In the summer of 1981 I started reading Stephen King’s “The Stand”.  My boss had left it in my attendant’s shack at a parking lot on the corner of Ocean and Pine Avenues in Wildwood.  I didn’t get very far.  The book was scary and long.  As a sixteen-year-old at the beach, I had more fun things to think about.

Several years ago, I was talking to my elderly great aunt.  I had never known it but she told me that she had been born a twin.  She also said that her twin had died shortly after being born – a victim of the “flu”.  She said that lots of people died of the “flu” when she was young.

I later found out that my aunt had been born in 1918 and that, whether she knew it or not, the 1918 “flu” that killed her infant sister was probably the most devastating pandemic in history.  Some estimate the worldwide death toll at more than 100 million people.

Most are aware of the Ebola outbreaks in Africa.  Many are aware of the aid workers who have returned to this country and have been successfully treated. Many are probably also aware of the traveler to Texas (now deceased) who infected at least two healthcare workers there.  Probably few however are aware of Phillip Curran’s October 13, 2014 Princeton Packet article reporting that

NBC News chief medical editor and Princeton resident Nancy Snyderman and her entire news crew were put under mandatory quarantine by the state on Friday, the latest development after one of her cameramen came down with Ebola on assignment in Liberia.

Mr. Curran continued:

State health Commissioner Mary E. O’Dowd issued the quarantine Friday night after Ms. Snyderman was spotted Thursday in a car during a food run…in Hopewell.  She was supposed to be on a voluntary, self-confinement, officials said.

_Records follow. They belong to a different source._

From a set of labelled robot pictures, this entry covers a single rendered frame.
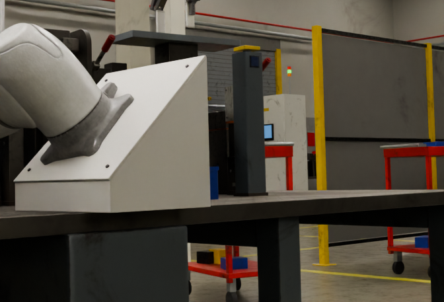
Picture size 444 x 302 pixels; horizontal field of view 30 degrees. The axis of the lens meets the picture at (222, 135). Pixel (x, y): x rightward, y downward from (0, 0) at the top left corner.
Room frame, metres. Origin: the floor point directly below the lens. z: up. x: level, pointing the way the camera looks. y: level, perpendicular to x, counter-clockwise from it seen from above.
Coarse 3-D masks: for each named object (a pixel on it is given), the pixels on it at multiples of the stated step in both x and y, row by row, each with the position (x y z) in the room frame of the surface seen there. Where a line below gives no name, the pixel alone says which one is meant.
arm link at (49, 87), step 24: (24, 24) 1.67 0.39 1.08; (0, 48) 1.64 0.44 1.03; (24, 48) 1.63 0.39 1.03; (48, 48) 1.66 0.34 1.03; (0, 72) 1.64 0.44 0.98; (24, 72) 1.63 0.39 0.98; (48, 72) 1.65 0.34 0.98; (72, 72) 1.68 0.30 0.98; (0, 96) 1.69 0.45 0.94; (24, 96) 1.66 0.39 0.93; (48, 96) 1.66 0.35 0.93; (72, 96) 1.68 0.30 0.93; (96, 96) 1.73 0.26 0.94; (24, 120) 1.71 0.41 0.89; (48, 120) 1.69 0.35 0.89; (72, 120) 1.70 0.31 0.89
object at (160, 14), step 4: (156, 12) 2.42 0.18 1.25; (160, 12) 2.42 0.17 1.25; (164, 12) 2.43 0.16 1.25; (156, 16) 2.42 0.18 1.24; (160, 16) 2.42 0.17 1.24; (164, 16) 2.43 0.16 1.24; (156, 20) 2.42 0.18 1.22; (160, 20) 2.42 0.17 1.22; (164, 20) 2.43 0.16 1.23; (160, 24) 2.42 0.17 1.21; (164, 24) 2.43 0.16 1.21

Ebola kills people.  It is contagious.  While panic is not desirable, neither is passivity in the face of such a threat.  It strains the imagination to understand why decision makers hesitate to act after such events as 9/11, the 2001 anthrax attacks and Hurricane Katrina.

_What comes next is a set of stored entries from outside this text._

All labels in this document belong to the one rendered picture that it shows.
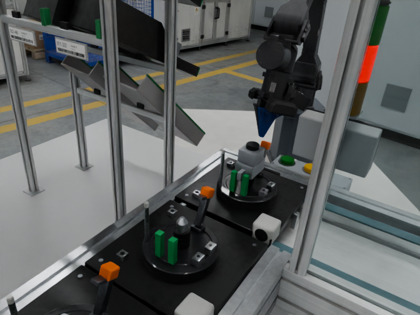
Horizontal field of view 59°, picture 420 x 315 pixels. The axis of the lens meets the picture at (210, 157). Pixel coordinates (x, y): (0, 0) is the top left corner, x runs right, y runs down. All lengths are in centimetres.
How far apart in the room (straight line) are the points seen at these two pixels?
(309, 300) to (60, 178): 75
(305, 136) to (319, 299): 30
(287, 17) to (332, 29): 311
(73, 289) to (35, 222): 36
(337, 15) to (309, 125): 336
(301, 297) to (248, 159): 29
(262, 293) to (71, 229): 49
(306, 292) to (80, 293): 39
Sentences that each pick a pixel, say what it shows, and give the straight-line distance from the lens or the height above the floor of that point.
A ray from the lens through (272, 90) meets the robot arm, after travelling 84.
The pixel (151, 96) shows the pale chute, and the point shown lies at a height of 116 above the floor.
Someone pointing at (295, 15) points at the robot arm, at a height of 135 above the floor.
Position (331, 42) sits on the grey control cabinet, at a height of 79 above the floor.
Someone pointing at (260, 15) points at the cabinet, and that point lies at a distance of 910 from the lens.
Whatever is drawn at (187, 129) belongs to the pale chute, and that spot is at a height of 105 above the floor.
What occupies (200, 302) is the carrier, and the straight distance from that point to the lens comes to 60.
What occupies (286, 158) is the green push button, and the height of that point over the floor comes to 97.
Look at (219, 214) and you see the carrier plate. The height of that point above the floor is 97.
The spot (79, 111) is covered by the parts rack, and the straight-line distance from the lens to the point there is 110.
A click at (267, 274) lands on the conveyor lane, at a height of 96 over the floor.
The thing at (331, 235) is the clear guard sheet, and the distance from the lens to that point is 65.
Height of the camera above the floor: 145
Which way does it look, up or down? 29 degrees down
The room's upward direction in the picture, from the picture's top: 4 degrees clockwise

Hopefully Ebola will be eradicated here and elsewhere soon.  Hoping won’t get it done though.  We cannot, like sixteen-year-olds, turn away when it’s scary or daunting.  Instead, consistent with the United Nations Global Ebola Response, we must press to

  1. stop the outbreak
  2. treat the infected
  3. ensure essential services
  4. preserve stability
  5. prevent further outbreaks

Otherwise, whether caused by nature or bioterrorism, we risk another 1918; a catastrophe that would far eclipse any in the recent past.